Sirop d'érable: sus aux appellations bidon

L'harmonisation des définitions du sirop d'érable devrait permettre de mieux contrôler les termes bidon qui ont pour effet de leurrer les consommateurs, en particulier sur les marchés étrangers, croit Yvon Poitras, vice-président de l'Institut international du sirop d'érable, l'organisation à l'origine de ce projet.
Que faut-il penser, par exemple, du «sirop à l'érable bio» qui a obtenu le titre de «saveur de l'année 2010» en France? Choisi à l'aveugle lors de tests réalisés auprès d'un jury de 120 consommateurs, selon une vidéo accessible sur Internet, le Canadian Maple Hut contient du sirop de riz, du sucre de canne, de l'eau, 5 % de sirop d'érable et de l'arôme naturel. Cela n'empêche pas son distributeur, Bernard Michaud, d'orner sa bouteille d'une cabane à sucre traditionnelle dans un paysage de neige, sur laquelle est apposée la feuille d'érable canadienne rouge.

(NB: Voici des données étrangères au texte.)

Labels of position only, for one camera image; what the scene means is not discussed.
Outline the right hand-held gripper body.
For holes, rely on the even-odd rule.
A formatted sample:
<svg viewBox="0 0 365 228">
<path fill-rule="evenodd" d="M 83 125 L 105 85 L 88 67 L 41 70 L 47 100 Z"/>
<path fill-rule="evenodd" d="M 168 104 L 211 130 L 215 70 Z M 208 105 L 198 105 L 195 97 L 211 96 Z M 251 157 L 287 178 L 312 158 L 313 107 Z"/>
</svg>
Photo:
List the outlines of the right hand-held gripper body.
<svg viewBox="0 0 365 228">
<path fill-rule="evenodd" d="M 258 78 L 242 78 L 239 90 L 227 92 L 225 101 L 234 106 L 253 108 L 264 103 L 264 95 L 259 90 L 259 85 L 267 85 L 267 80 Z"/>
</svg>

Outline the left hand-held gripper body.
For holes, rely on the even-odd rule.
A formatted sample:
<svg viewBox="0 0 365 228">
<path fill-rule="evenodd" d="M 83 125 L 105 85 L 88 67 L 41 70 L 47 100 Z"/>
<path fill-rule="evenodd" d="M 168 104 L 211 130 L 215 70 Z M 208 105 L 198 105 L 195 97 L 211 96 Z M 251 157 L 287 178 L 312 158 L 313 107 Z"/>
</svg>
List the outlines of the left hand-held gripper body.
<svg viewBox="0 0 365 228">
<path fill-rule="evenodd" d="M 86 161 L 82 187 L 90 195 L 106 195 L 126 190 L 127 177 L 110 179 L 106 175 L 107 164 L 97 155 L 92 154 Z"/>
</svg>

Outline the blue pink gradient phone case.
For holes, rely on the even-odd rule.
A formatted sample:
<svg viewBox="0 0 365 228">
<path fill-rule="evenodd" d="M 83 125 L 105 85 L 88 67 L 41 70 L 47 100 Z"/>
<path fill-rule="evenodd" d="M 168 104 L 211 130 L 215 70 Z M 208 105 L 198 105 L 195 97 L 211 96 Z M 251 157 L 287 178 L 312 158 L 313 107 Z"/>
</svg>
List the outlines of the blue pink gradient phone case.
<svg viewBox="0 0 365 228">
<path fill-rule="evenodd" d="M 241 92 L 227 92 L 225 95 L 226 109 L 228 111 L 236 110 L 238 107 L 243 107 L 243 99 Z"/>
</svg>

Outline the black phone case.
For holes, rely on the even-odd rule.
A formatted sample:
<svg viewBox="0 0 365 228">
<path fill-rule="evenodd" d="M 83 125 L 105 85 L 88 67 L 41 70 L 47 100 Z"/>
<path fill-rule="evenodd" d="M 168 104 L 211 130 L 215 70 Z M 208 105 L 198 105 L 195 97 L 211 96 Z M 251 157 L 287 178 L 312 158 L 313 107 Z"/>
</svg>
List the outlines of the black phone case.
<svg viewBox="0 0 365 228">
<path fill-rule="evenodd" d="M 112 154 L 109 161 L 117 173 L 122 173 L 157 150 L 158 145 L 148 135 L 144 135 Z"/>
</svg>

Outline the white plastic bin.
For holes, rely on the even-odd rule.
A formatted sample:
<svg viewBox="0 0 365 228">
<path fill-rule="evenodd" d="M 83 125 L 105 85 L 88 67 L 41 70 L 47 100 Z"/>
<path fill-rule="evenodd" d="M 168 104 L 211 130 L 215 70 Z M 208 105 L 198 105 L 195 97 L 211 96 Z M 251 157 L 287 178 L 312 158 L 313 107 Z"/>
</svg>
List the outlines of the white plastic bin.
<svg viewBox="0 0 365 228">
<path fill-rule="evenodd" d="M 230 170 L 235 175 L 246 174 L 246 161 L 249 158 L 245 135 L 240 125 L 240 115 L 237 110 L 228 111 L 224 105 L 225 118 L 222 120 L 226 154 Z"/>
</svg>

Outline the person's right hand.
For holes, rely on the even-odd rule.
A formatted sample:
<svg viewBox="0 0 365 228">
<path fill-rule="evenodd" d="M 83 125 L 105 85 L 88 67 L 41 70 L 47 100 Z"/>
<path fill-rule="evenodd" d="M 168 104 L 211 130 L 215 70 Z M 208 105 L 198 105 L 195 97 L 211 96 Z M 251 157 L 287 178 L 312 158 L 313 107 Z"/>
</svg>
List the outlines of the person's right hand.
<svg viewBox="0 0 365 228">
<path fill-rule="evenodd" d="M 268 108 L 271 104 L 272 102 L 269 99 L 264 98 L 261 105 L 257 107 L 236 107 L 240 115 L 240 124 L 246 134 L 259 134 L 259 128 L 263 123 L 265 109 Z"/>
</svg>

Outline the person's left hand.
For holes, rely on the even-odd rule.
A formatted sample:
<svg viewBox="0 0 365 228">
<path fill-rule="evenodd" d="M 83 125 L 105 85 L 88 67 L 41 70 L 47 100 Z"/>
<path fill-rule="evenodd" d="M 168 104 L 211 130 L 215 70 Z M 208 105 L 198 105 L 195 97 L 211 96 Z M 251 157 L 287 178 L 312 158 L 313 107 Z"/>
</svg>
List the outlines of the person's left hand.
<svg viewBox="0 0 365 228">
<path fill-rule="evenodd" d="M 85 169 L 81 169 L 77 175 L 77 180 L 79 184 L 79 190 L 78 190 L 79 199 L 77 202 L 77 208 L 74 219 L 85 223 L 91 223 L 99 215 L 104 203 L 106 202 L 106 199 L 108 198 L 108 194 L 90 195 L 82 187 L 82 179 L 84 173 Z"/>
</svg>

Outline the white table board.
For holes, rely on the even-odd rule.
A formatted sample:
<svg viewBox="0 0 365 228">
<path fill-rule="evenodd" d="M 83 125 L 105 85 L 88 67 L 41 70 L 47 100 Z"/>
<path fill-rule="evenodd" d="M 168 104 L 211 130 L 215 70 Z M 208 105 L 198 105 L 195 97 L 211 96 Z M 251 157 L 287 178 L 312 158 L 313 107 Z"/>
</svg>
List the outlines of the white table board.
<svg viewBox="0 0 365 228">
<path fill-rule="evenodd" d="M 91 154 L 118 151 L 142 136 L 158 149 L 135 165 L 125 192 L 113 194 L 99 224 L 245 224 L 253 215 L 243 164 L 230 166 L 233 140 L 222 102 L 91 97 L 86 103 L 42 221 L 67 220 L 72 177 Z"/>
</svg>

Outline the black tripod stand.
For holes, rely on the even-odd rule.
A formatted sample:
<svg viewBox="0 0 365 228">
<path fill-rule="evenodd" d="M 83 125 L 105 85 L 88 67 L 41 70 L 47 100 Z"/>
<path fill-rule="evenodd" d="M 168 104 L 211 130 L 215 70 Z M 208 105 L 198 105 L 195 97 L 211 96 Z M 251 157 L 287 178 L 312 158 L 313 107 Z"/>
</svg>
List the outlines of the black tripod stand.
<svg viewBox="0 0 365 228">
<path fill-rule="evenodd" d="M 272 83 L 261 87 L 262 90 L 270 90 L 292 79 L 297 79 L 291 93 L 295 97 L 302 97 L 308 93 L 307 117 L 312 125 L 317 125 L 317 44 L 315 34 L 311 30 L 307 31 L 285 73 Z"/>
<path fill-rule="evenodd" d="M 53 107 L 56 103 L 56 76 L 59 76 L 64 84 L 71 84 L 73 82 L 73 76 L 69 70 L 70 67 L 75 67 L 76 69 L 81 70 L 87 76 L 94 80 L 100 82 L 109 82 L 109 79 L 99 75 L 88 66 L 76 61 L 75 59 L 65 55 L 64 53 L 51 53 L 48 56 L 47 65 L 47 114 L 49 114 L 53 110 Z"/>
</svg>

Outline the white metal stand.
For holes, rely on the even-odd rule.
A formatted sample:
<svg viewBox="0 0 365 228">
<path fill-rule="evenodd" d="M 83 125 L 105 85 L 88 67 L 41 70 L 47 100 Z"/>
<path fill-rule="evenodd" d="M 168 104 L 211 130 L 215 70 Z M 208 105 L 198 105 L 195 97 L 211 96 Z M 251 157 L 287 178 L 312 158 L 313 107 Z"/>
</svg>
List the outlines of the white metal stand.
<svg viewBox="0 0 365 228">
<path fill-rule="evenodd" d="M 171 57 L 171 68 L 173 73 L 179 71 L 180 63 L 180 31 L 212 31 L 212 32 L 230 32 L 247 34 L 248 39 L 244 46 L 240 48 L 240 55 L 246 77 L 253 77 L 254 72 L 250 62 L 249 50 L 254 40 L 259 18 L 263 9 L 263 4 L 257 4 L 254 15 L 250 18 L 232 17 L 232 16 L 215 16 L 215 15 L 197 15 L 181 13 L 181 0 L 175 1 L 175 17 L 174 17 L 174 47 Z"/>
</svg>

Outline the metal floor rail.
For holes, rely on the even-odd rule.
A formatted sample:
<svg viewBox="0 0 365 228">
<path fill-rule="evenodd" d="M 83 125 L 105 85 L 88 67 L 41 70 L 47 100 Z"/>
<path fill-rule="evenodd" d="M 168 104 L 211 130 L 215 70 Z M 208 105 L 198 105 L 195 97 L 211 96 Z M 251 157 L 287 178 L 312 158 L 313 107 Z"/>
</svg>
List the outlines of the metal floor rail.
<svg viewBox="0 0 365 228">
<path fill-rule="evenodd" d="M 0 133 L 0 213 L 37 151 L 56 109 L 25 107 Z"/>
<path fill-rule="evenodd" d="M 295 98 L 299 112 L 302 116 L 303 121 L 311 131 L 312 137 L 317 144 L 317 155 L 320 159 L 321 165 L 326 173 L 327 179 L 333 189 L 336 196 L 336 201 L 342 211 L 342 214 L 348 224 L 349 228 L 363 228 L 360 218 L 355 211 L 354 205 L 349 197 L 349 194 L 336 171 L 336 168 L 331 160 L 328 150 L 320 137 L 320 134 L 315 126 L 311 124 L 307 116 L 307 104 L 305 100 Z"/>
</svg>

Bernard Michaud est également distributeur de véritable sirop d'érable pur sous la marque Maple Joe, très populaire en France.
Mais avec le «sirop à l'érable», tout est en place pour que le consommateur qui n'y connaît pas grand-chose n'y voie que du feu et soit persuadé d'acheter du vrai sirop d'érable, croit Simon Trépanier, directeur adjoint de la Fédération des producteurs acéricoles du Québec.

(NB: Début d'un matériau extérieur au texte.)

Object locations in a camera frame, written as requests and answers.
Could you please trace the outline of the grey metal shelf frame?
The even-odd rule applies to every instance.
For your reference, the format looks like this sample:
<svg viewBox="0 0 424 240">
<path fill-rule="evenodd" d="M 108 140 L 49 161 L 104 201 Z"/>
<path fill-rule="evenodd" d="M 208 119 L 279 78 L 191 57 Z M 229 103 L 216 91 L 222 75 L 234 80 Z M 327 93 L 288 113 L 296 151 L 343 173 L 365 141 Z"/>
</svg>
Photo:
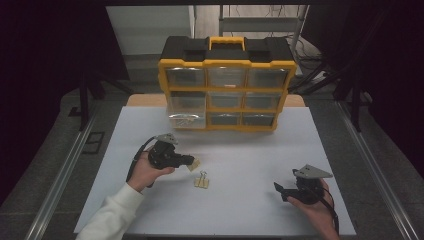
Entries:
<svg viewBox="0 0 424 240">
<path fill-rule="evenodd" d="M 232 16 L 230 5 L 219 6 L 219 35 L 223 36 L 225 32 L 268 32 L 268 33 L 292 33 L 290 44 L 291 51 L 296 50 L 297 42 L 300 37 L 304 20 L 308 11 L 308 5 L 298 5 L 296 15 L 272 16 L 272 11 L 266 16 Z"/>
</svg>

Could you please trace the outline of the yellow black storage organizer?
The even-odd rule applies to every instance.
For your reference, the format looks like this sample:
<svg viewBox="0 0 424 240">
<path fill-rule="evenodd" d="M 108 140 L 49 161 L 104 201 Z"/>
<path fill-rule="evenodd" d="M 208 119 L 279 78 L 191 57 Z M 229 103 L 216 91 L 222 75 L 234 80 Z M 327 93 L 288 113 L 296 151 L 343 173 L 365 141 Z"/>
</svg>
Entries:
<svg viewBox="0 0 424 240">
<path fill-rule="evenodd" d="M 296 72 L 296 63 L 287 40 L 283 37 L 265 37 L 248 39 L 245 37 L 207 37 L 193 39 L 185 36 L 171 36 L 166 40 L 158 63 L 159 84 L 165 94 L 168 107 L 170 96 L 165 70 L 173 67 L 182 68 L 281 68 L 288 71 L 284 85 L 283 102 L 275 125 L 270 129 L 259 128 L 212 128 L 200 130 L 239 130 L 239 131 L 273 131 L 276 129 L 279 114 L 283 110 L 288 95 L 290 80 Z"/>
</svg>

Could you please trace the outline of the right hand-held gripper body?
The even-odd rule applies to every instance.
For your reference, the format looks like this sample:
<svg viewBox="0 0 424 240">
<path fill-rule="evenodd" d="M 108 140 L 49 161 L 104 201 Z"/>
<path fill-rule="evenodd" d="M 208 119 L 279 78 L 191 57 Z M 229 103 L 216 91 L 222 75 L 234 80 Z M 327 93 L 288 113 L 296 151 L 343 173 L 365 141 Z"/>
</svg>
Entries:
<svg viewBox="0 0 424 240">
<path fill-rule="evenodd" d="M 300 192 L 299 200 L 307 205 L 317 203 L 319 198 L 324 196 L 321 180 L 333 177 L 332 173 L 309 164 L 300 168 L 298 174 L 299 177 L 296 177 L 296 186 Z"/>
</svg>

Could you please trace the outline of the set of clear drawers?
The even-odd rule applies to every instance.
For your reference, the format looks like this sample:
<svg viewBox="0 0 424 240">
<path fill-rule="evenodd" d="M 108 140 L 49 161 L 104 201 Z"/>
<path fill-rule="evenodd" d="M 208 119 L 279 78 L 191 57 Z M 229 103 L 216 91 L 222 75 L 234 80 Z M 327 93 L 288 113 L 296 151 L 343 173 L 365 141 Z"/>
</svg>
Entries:
<svg viewBox="0 0 424 240">
<path fill-rule="evenodd" d="M 204 92 L 206 127 L 270 129 L 283 102 L 286 69 L 182 68 L 165 70 L 169 93 Z"/>
</svg>

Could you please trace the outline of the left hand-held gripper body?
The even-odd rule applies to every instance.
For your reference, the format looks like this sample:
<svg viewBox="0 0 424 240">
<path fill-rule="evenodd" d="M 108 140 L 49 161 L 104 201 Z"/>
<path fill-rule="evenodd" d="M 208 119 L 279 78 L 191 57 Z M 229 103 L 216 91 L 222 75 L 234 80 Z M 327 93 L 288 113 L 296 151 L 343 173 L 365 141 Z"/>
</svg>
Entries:
<svg viewBox="0 0 424 240">
<path fill-rule="evenodd" d="M 148 160 L 153 168 L 164 169 L 167 167 L 179 167 L 181 165 L 178 154 L 175 153 L 175 145 L 178 143 L 172 133 L 155 136 L 156 143 L 149 151 Z"/>
</svg>

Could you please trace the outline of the black stand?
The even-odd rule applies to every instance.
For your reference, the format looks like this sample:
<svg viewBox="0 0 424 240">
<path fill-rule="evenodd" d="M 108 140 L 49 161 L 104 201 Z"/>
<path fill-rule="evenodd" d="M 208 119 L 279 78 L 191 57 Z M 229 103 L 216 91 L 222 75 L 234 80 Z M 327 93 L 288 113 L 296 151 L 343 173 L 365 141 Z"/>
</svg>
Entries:
<svg viewBox="0 0 424 240">
<path fill-rule="evenodd" d="M 88 73 L 84 73 L 79 82 L 79 93 L 80 93 L 80 131 L 82 131 L 90 120 L 89 117 L 89 100 L 88 94 L 91 94 L 94 99 L 103 99 L 106 95 L 106 91 L 101 84 L 102 81 L 107 82 L 113 87 L 132 95 L 134 91 L 126 85 L 120 83 L 118 80 L 113 79 L 106 74 L 94 70 Z"/>
<path fill-rule="evenodd" d="M 312 79 L 323 70 L 329 70 L 329 73 L 327 73 L 321 81 L 314 83 L 307 88 L 303 88 L 303 86 L 308 85 Z M 338 81 L 337 86 L 332 93 L 333 98 L 335 101 L 344 101 L 348 94 L 351 94 L 350 122 L 356 131 L 360 132 L 359 110 L 361 106 L 361 74 L 362 68 L 357 61 L 348 62 L 340 70 L 332 70 L 326 61 L 322 61 L 309 74 L 307 74 L 305 77 L 302 77 L 298 83 L 291 85 L 289 87 L 289 92 L 300 95 L 310 95 L 315 91 L 318 91 L 319 89 Z"/>
</svg>

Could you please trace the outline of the aluminium frame rail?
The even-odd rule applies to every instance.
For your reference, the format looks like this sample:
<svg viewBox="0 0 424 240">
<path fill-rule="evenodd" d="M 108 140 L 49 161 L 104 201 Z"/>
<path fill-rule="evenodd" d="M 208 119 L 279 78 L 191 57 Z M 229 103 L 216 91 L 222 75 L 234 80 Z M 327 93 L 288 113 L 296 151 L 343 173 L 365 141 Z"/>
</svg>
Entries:
<svg viewBox="0 0 424 240">
<path fill-rule="evenodd" d="M 385 205 L 387 206 L 398 230 L 400 231 L 404 240 L 420 240 L 412 221 L 403 207 L 401 201 L 391 188 L 389 181 L 380 169 L 371 149 L 364 139 L 362 133 L 357 130 L 350 120 L 350 113 L 348 109 L 340 102 L 336 101 L 335 106 L 338 109 L 339 115 L 343 119 L 349 134 L 351 135 L 354 144 L 356 145 L 361 158 L 373 178 Z"/>
<path fill-rule="evenodd" d="M 72 171 L 82 153 L 83 146 L 91 132 L 99 109 L 100 106 L 98 104 L 95 104 L 90 109 L 86 126 L 78 132 L 76 139 L 73 141 L 71 149 L 59 169 L 59 172 L 48 193 L 46 194 L 46 197 L 44 198 L 44 201 L 41 204 L 41 207 L 39 208 L 39 211 L 36 214 L 24 240 L 42 240 L 69 178 L 72 175 Z"/>
</svg>

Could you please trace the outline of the white table mat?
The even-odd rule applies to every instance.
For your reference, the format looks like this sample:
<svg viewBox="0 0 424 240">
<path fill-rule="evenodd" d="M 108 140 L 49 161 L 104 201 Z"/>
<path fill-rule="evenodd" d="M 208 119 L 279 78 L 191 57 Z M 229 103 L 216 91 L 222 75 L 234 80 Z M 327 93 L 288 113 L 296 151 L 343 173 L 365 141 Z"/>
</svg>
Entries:
<svg viewBox="0 0 424 240">
<path fill-rule="evenodd" d="M 128 234 L 166 237 L 292 237 L 315 235 L 307 218 L 283 203 L 274 182 L 296 188 L 292 169 L 305 164 L 332 173 L 307 107 L 289 107 L 273 132 L 189 131 L 170 128 L 165 107 L 123 107 L 74 232 L 105 197 L 123 185 L 131 161 L 150 137 L 172 132 L 176 152 L 193 155 L 193 172 L 177 168 L 143 191 Z M 194 186 L 200 171 L 209 187 Z"/>
</svg>

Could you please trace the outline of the person's right hand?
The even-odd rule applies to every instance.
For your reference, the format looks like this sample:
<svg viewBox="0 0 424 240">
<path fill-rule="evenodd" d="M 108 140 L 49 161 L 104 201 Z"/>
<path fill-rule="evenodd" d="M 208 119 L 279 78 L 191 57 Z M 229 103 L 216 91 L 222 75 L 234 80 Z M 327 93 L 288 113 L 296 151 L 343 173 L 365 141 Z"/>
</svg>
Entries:
<svg viewBox="0 0 424 240">
<path fill-rule="evenodd" d="M 321 229 L 325 228 L 335 229 L 332 214 L 323 203 L 317 202 L 313 205 L 307 205 L 293 197 L 289 197 L 288 202 L 300 209 L 306 215 L 309 222 L 318 233 Z"/>
</svg>

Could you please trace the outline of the wooden table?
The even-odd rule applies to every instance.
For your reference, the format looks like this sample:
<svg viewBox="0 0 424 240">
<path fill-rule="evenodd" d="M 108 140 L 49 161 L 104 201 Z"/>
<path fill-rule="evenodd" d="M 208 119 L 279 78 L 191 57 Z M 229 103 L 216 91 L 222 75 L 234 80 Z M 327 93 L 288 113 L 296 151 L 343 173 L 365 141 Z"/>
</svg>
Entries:
<svg viewBox="0 0 424 240">
<path fill-rule="evenodd" d="M 167 105 L 164 94 L 133 94 L 127 101 L 127 106 L 163 107 Z M 289 94 L 284 103 L 285 107 L 305 107 L 300 95 Z"/>
</svg>

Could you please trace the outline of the clear plastic drawer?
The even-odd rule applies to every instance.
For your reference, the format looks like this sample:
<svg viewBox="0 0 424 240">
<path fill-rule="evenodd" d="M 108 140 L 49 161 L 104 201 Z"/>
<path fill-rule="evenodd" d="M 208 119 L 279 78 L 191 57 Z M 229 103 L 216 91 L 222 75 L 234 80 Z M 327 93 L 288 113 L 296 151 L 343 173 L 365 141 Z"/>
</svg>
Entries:
<svg viewBox="0 0 424 240">
<path fill-rule="evenodd" d="M 168 99 L 168 118 L 173 128 L 174 119 L 183 119 L 187 114 L 198 115 L 193 124 L 177 129 L 204 129 L 206 127 L 206 96 L 204 92 L 172 92 Z"/>
</svg>

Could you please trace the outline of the white panel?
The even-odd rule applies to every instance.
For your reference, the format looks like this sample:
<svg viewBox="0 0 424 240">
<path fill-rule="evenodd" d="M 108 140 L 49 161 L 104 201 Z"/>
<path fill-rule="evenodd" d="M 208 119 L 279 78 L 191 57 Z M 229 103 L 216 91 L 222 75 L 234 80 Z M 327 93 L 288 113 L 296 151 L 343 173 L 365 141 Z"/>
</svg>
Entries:
<svg viewBox="0 0 424 240">
<path fill-rule="evenodd" d="M 194 7 L 108 6 L 123 55 L 160 54 L 169 36 L 194 36 Z"/>
</svg>

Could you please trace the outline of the person's left hand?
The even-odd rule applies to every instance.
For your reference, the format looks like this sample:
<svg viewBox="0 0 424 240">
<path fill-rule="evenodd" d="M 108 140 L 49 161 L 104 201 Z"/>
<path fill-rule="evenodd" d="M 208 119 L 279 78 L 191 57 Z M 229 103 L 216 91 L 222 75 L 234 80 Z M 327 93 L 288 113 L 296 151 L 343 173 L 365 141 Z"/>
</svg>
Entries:
<svg viewBox="0 0 424 240">
<path fill-rule="evenodd" d="M 141 192 L 144 188 L 152 185 L 160 176 L 168 175 L 175 171 L 173 167 L 164 169 L 153 168 L 148 160 L 148 155 L 149 150 L 145 150 L 141 153 L 131 177 L 127 181 L 127 184 L 137 192 Z"/>
</svg>

«On a vérifié la réglementation en France pour l'étiquetage, il n'y a rien qui encadre ça, c'est décourageant», dit-il.
Le fait de s'en aller vers une réglementation qui vise la standardisation du produit devrait permettre de mieux contrôler ce type de marketing, croit-il lui aussi.

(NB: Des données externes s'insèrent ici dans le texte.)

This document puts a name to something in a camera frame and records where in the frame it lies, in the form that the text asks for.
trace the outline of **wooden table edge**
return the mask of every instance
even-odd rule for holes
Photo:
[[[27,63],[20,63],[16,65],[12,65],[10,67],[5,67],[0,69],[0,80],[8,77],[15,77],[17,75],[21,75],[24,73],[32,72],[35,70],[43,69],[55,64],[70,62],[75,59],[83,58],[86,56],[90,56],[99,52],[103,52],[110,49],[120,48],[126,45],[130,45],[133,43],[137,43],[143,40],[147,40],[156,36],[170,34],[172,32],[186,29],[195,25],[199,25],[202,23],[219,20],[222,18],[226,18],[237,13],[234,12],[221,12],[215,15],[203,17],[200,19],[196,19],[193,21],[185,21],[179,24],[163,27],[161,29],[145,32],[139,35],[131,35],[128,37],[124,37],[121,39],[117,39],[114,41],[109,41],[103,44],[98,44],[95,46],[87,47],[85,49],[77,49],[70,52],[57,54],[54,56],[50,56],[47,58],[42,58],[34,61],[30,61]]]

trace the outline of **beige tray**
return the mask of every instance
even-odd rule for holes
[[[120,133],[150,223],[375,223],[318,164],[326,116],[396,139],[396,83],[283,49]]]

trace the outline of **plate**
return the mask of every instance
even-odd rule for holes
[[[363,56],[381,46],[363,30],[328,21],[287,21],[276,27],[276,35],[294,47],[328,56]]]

Dans le cas du «sirop à l'érable bio», il se dit particulièrement agacé par l'utilisation d'une image de cabane à sucre. «Par chance, au Québec, c'est réglementé. On ne peut pas utiliser une image de cabane à sucre pour un produit succédané.»
La France n'est qu'un marché parmi d'autres, et la Fédération ne peut contrôler les pratiques commerciales à la grandeur de la planète, regrette-t-il.